Amplifying the lizard brain
http://sethgodin.typepad.com/seths_blog/2010/06/amplifying-the-lizard-brain.html
Not sure why you would want to reinforce the noise in your head that tells you not to speak up, stand out and do work that matters, but if you do, a surefire way to do it is to focus your attention on every piece of negative feedback in your environment. Or to imagine every possible disaster that could befall you, and to do it repeatedly. Or to carefully study anonymous comments, tweets and online reviews from people who don’t like the work you’re doing. Or focus on the one paragraph in your annual review called ‘weaknesses’. Or spend the day thinking about the one slip of the tongue you made this morning…
(via Instapaper)
Exactly - in fact I’m seriously considering acing comments.
Ed
Sent from my Awesome iPad
I really can’t believe I am hearing this from the mouth of Ed Dale! I’m surprised and shocked that you would even consider acing comments. I’m hoping that this is a test to see if we’re paying attention.
Myself and many others, look up to you for what you have taught us. One of the most important things you have stressed throughout several years of the 30DC is the importance of interaction with those who follow our blogs and interact with us throughout the internet. Sure there are negative people, there always has been and there always will be. There are people who just aren’t happy unless they have something to complain about. SO WHAT! Ignore them! I do not buy-in to their negative thoughts.
On the other hand, there are many of us who think positive and try to surround ourselves with like minded people. I have to say that I see many, many more positive things expressed in comments from my own readers and I think that this is especially true of what I read from your followers Ed! You are held in high esteem from the majority of internet marketers throughout the world and the positive comments that you receive far outweigh the negative ones.

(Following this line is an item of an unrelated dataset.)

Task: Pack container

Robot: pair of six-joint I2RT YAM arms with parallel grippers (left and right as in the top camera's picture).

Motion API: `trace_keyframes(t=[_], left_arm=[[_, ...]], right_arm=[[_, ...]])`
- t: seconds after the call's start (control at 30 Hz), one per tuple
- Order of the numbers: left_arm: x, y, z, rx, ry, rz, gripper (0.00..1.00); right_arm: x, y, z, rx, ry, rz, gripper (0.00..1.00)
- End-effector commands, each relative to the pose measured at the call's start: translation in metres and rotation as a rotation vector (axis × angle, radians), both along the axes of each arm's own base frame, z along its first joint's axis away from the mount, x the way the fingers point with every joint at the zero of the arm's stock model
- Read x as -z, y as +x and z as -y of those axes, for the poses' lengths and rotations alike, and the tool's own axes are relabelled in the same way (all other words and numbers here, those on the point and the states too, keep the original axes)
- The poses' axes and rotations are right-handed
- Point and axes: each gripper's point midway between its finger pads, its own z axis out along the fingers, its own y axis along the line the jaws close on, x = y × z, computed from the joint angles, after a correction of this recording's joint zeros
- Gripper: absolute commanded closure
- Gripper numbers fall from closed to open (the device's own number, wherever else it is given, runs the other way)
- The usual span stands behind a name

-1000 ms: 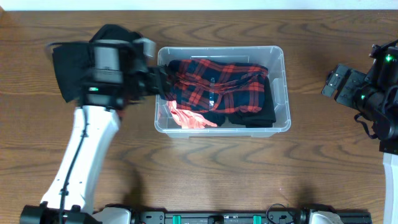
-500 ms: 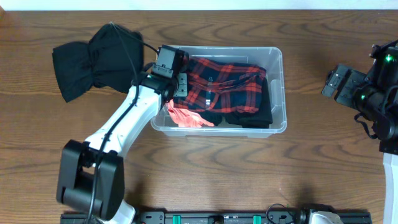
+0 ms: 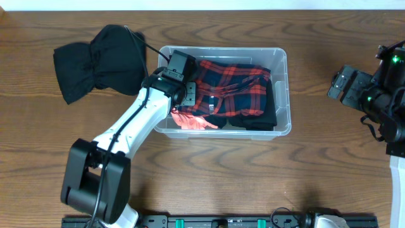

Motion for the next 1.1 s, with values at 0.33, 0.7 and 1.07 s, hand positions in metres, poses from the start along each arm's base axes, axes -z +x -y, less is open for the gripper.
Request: trace_keyframes(t=[0.33, 0.7, 1.07], left_arm=[[-0.200, 0.010, -0.092, -0.273, -0.047, 0.485, 0.12], [-0.114, 0.014, -0.283, -0.714, -0.398, 0.230, 0.03], [-0.012, 0.021, -0.385, -0.799, -0.736, 0.205, 0.02]], right_arm=[[-0.002, 0.000, 0.002, 0.003, -0.004, 0.005, 0.01], [-0.002, 0.000, 0.002, 0.003, -0.004, 0.005, 0.01], [-0.002, 0.000, 0.002, 0.003, -0.004, 0.005, 0.01]])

I hope you will reconsider your opinion on this matter. I and many others count on you to lead us and this change would certainly have an effect on many new marketers in our industry. I’m counting on you to continue to be the positive light that inspires so many lives.
Leigha
Do you mean axing comments? If not, can you explain what acing comments means? (is this one of those comments you would be happy to never receive?)
I have to admit that I’m surprised by this suggestion. I know that it can be demoralizing to receive comments that are rude and negative, but in my experience the best blogs (and the best people) have endless helpful, interesting, funny and uplifting comments that push the crappy ones into a corner. In fact, I enjoy the comments of some people’s blogs almost as much as the blog posts themselves.
Losing comments will not end criticism and negativity - those people will still be around - but those who love what you do want to tell you they love what you do and offer their own perspective on what you are saying. Sure, there may be other ways you’ll offer them that chance (Twitter, Facebook) but isn’t that the same as allowing blog comments? Just a different platform? You can choose to listen to them or ignore them wherever they are written.
The one place I find the negative or downright weird comments outweigh the good is on YouTube - it’s like people just spend their lives writing nasty things on there. But, you can definitely ignore them there and never have them touch your life (until someone says “did you see what someone wrote on your YouTube video? They said you have the worst voice in the world!”)
Most people read your (anyone’s) blog on a regular basis because they want to know what you think, what you’re interested in, what matters to you. I guess you could be like Seth and remove the conversation from the blog and take it elsewhere, but the conversation would still happen - for good or bad. I’d prefer to let my readers have this extra platform - one that encourages immediate, direct and (generally) honest responses.